**Activity:**
From the entries below, retype only the lines from the one with "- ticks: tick" through the one with "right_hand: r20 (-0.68", exactly as written.

**Information given:**
= Beginning of Section =
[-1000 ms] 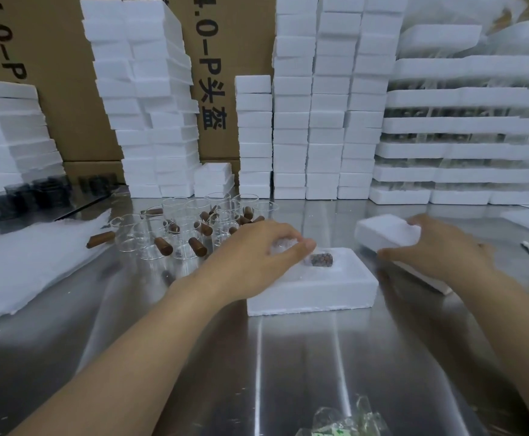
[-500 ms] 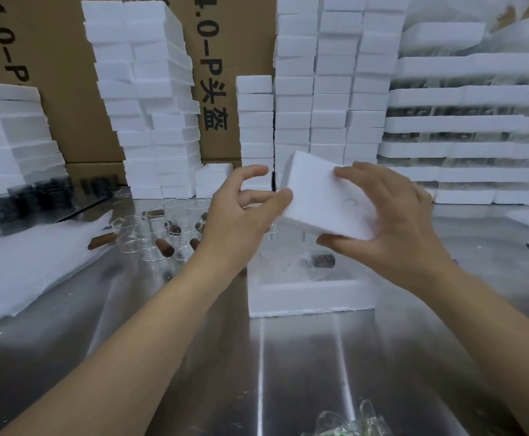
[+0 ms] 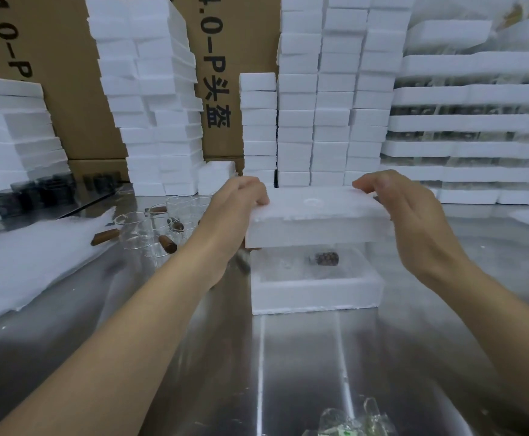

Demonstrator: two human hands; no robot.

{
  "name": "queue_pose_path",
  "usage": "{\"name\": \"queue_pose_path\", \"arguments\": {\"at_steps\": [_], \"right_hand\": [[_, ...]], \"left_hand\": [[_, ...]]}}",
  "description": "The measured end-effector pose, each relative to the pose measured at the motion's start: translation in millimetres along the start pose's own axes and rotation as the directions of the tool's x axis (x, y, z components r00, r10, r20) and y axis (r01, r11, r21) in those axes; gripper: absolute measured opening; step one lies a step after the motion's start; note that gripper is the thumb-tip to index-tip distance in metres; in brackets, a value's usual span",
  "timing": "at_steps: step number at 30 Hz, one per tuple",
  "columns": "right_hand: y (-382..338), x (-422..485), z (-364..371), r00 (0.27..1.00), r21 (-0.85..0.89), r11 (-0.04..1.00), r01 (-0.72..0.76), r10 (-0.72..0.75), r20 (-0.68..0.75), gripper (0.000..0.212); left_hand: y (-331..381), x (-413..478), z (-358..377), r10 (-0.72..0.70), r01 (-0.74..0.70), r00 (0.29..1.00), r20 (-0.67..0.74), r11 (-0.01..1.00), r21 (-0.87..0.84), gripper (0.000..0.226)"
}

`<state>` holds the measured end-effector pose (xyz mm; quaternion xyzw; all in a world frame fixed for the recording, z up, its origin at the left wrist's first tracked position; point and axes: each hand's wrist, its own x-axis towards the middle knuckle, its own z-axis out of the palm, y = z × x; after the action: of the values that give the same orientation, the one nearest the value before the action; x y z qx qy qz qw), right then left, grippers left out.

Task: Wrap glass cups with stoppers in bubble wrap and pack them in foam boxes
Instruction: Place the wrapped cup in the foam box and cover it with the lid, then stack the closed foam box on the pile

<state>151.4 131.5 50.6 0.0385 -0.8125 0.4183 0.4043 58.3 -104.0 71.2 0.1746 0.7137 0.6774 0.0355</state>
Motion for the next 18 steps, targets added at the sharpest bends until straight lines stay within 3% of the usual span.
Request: {"name": "queue_pose_path", "arguments": {"at_steps": [7,12,18], "right_hand": [[4,9,-2,0.983,0.179,0.971,-0.157,0.171,-0.069,0.058],[7,8,-3,0.984,0.113,0.981,-0.156,0.164,-0.07,0.049],[18,5,-1,0.961,-0.083,0.968,-0.235,0.244,0.13,0.017]], "left_hand": [[-6,-2,2,0.011,-0.023,0.996,0.093,0.991,0.129,0.043],[-11,2,5,-0.034,0.0,0.986,0.161,0.979,0.203,0.048],[-11,4,3,-0.052,-0.007,0.979,0.198,0.958,0.288,0.051]]}}
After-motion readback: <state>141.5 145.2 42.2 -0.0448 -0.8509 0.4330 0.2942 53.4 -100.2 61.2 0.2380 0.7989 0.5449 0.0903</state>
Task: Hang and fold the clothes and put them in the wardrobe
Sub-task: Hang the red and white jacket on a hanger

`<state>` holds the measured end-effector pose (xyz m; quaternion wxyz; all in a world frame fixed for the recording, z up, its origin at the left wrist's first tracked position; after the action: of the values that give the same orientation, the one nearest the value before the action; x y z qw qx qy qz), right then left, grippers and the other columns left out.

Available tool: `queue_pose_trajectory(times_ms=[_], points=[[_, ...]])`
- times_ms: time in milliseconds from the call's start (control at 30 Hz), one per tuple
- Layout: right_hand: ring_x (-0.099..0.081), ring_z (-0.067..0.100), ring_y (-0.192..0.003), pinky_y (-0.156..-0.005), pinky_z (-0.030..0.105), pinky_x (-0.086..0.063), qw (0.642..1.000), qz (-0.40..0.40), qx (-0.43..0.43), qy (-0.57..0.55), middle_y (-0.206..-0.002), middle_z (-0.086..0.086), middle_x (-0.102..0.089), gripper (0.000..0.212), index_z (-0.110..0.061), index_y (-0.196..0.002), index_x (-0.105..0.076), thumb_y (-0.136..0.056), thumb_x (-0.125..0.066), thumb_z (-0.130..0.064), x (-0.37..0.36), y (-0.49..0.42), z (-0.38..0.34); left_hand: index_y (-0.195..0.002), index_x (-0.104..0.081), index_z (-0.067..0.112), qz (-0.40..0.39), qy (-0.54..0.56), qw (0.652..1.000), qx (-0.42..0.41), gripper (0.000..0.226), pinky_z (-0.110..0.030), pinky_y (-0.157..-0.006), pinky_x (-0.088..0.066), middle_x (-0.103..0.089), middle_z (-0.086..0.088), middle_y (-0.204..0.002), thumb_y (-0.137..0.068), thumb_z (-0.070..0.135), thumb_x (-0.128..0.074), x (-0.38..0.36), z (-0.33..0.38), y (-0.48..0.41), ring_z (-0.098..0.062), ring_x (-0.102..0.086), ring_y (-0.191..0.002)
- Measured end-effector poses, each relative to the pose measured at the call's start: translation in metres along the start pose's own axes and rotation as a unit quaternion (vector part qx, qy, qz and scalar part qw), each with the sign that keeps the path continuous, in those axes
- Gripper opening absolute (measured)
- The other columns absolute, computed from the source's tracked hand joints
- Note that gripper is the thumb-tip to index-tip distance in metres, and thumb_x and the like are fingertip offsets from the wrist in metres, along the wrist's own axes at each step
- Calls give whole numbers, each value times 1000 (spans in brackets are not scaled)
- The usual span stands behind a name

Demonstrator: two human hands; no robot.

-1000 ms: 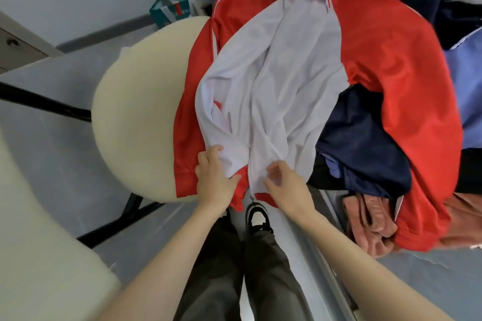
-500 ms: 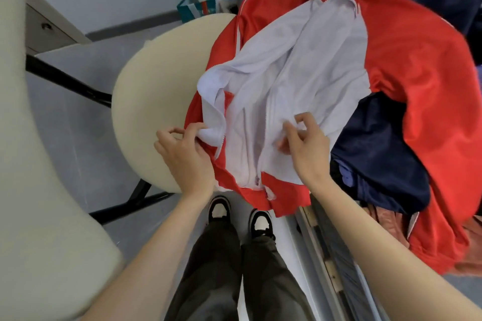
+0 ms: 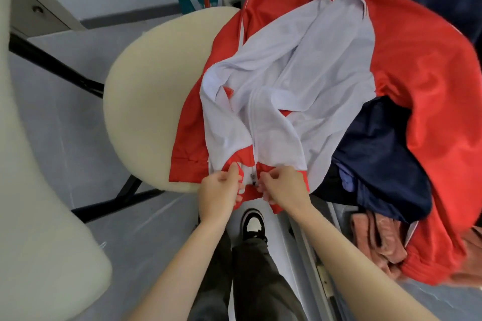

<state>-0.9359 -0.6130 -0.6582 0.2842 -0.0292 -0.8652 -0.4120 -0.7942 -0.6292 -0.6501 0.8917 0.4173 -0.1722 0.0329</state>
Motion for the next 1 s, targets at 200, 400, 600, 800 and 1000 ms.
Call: queue_pose_trajectory(times_ms=[200,400,600,800,1000], points=[[-62,19,-87,-78,34,-57,896,-32,-217,-387,-101,9,-66,27,-6,-110,-63,-89,-67,-20,-30,7,20,-88,-61,25,-98,191,957,195,20,-22,-64,-47,-63,5,-99,-90,44,-60,-20,7,-10,-9,-58,-83],[-61,10,-70,-65,23,-50,842,-36,-248,-478,-77,-1,-66,14,-12,-94,-65,-86,-70,-22,-32,8,17,-102,-60,15,-103,317,912,241,26,-19,-69,-46,-58,1,-102,-84,29,-72,-26,22,-22,-8,-56,-89],[-70,6,-68,-61,17,-55,753,-132,-198,-613,-79,0,-74,10,-13,-79,-76,-84,-67,-16,-11,16,15,-101,-63,14,-160,354,891,233,15,-21,-96,-42,-66,-2,-109,-90,24,-63,-16,20,-21,-11,-59,-105],[-72,17,-88,-73,20,-56,740,-192,-128,-632,-95,16,-73,20,-5,-84,-59,-70,-74,-2,-5,34,13,-105,-65,8,-175,408,875,195,21,-24,-93,-50,-70,-6,-107,-84,6,-66,-4,18,-3,-12,-66,-99],[-71,13,-93,-75,16,-54,732,-218,-83,-640,-98,10,-74,11,-7,-81,-77,-78,-67,-3,-7,48,14,-89,-71,12,-201,337,905,164,15,-15,-74,-53,-74,-1,-91,-75,15,-72,5,11,11,-5,-68,-74]])
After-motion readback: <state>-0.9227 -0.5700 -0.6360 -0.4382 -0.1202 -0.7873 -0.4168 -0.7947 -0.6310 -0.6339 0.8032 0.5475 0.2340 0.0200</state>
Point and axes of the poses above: each hand's wrist, its own y-axis away from the middle knuckle, its own x-axis out of the back of the hand, z = x × y, the point moved 2 cm from there along -y, towards the middle knuckle
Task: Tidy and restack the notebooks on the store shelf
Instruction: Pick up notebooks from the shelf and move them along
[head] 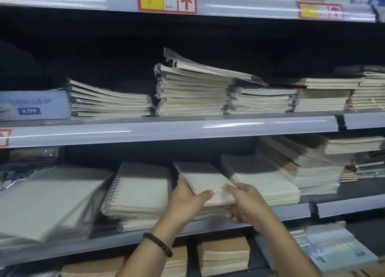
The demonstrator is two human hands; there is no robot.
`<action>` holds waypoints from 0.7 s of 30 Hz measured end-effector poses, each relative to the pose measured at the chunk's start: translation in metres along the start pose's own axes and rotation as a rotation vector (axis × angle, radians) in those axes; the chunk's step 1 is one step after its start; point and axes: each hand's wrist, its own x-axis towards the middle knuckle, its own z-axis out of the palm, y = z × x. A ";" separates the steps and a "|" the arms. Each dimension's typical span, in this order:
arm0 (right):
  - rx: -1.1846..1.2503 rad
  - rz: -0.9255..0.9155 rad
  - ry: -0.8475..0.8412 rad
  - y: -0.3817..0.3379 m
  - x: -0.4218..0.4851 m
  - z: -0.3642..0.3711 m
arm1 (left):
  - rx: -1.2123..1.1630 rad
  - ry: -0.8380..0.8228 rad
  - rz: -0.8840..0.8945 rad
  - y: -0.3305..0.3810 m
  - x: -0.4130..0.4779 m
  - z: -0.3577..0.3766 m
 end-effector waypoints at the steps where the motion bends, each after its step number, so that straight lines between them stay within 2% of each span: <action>1: -0.044 0.018 -0.010 -0.001 -0.001 -0.004 | 0.029 -0.005 0.015 -0.003 -0.001 0.001; 7: -0.139 0.129 -0.098 -0.002 -0.014 -0.015 | 0.217 0.061 0.064 -0.015 -0.003 0.010; 13: -0.181 0.087 -0.140 0.004 -0.022 -0.019 | 0.238 0.139 0.089 -0.012 -0.006 0.017; 17: -0.155 0.036 -0.030 0.017 -0.033 -0.017 | 0.234 0.140 0.153 -0.008 -0.026 0.011; 21: -0.311 -0.157 0.189 0.022 -0.053 -0.002 | 0.259 0.136 0.261 0.003 -0.066 0.002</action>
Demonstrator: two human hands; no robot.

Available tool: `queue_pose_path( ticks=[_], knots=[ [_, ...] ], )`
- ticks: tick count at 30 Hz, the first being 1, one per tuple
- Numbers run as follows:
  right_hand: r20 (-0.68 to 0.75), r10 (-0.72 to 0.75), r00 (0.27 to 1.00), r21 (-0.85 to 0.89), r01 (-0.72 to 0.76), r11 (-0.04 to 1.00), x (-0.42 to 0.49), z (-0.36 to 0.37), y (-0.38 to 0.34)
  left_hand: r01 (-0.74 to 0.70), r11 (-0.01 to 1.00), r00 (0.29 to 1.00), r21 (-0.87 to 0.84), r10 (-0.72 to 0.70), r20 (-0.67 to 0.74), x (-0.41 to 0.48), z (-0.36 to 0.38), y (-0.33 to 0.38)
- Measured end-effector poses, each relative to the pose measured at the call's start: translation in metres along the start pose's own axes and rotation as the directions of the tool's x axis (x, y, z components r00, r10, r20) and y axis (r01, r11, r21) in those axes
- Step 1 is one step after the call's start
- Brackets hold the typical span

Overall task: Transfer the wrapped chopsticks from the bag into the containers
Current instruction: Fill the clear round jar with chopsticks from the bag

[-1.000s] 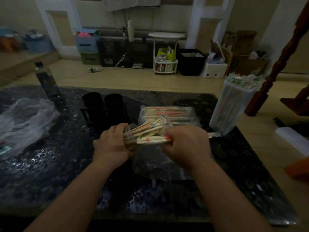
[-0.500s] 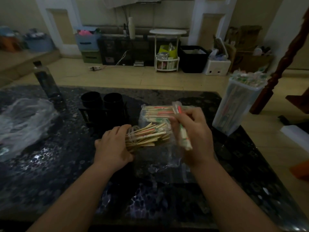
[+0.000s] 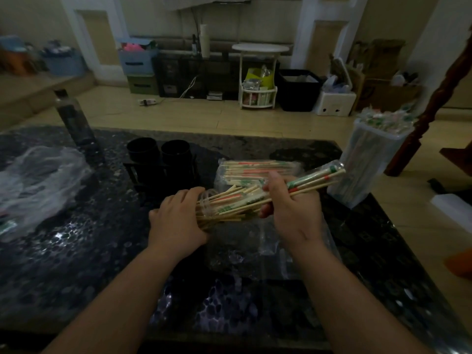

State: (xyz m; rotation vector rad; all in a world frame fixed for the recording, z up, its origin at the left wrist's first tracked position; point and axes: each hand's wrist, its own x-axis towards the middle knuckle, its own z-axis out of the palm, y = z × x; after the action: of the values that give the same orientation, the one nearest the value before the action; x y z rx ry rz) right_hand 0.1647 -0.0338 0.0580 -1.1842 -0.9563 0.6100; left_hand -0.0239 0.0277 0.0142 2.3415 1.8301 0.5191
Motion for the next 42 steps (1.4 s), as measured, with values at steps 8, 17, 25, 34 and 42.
queue_pose_path(
  ticks=[8,17,25,34,42],
  knots=[
    [0.043,0.041,0.998,-0.376,-0.022,0.926,-0.003,0.007,0.024,-0.024,1.0,0.999,-0.013,0.024,0.029,-0.002,-0.001,0.005],
    [-0.027,0.173,0.985,0.154,-0.167,0.974,-0.001,0.005,0.014,-0.034,0.999,0.999,-0.018,0.034,0.0,-0.002,0.003,0.007],
    [-0.183,0.062,0.981,-0.013,-0.065,0.998,-0.006,0.007,0.012,-0.035,0.999,0.999,-0.023,0.034,-0.028,-0.001,0.004,0.005],
    [0.154,0.006,0.988,-0.608,0.09,0.789,-0.01,0.007,0.031,-0.037,0.999,0.999,0.026,0.037,-0.006,-0.001,0.001,0.008],
    [0.243,0.096,0.965,-0.502,0.041,0.864,-0.011,0.009,0.029,-0.02,1.0,0.999,-0.002,0.02,-0.026,-0.001,0.0,0.008]
  ],
)
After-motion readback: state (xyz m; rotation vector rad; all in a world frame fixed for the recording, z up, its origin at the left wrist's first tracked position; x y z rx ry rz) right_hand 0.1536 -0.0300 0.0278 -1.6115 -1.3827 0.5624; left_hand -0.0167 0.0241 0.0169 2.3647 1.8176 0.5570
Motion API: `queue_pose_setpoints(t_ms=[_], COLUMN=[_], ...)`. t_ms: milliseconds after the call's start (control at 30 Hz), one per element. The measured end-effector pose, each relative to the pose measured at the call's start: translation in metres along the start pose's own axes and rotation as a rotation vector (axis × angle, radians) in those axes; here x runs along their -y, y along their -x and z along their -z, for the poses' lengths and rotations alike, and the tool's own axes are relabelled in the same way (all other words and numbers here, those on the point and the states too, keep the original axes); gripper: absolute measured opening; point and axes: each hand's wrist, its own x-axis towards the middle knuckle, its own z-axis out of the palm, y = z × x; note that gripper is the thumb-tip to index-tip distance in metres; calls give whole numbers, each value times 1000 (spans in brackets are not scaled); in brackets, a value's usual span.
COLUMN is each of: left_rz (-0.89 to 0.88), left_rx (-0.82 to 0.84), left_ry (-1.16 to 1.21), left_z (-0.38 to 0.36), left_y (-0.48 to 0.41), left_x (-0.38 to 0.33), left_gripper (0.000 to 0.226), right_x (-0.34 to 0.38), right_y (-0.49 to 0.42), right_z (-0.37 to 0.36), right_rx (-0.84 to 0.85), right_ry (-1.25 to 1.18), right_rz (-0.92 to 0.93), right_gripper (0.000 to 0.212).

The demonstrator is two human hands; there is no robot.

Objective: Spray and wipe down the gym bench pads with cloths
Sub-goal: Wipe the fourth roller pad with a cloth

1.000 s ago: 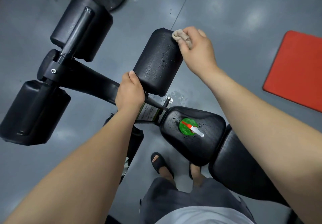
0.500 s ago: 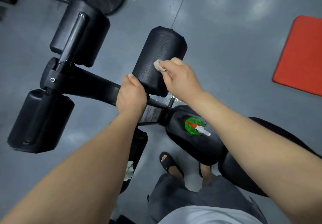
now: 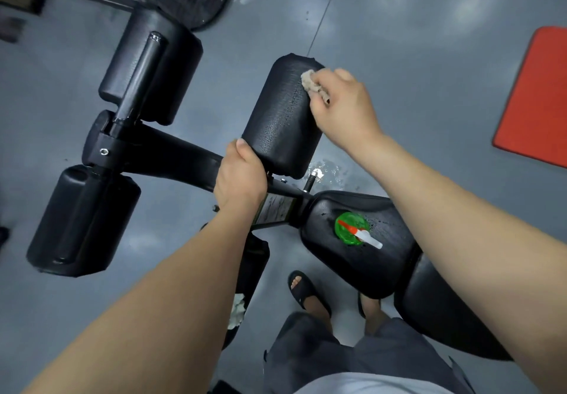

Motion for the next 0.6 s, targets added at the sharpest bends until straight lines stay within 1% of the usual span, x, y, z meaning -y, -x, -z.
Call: queue_pose_setpoints(t_ms=[100, 267, 367, 433, 533, 600], left_rz=[-7, 4, 25, 27, 13, 3], left_rx=[6, 33, 58, 58, 51, 49], left_ry=[21, 40, 38, 40, 56, 64], left_z=[0, 1, 2, 2, 2, 2], left_y=[0, 0, 0, -1, -1, 0], left_x=[1, 2, 1, 1, 2, 2], left_gripper=[48, 47, 49, 47, 40, 36], right_x=[14, 33, 27, 18, 8, 3], right_y=[27, 72, 64, 43, 6, -16], right_z=[-10, -12, -7, -3, 3, 6], right_rx=[27, 230, 264, 234, 107, 69], right_ry=[-48, -90, -17, 47, 68, 105], right_rz=[70, 222, 329, 310, 194, 105], right_gripper=[11, 24, 26, 29, 34, 33])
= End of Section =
**Your response:**
- ticks: tick count at 30 Hz, the first being 1, one per tuple
- Numbers run as follows:
  right_hand: r20 (-0.68 to 0.75), r10 (-0.72 to 0.75), r00 (0.27 to 1.00), r21 (-0.85 to 0.89), r01 (-0.72 to 0.76), r11 (-0.04 to 1.00), x (-0.42 to 0.49), z (-0.36 to 0.37), y (-0.38 to 0.34)

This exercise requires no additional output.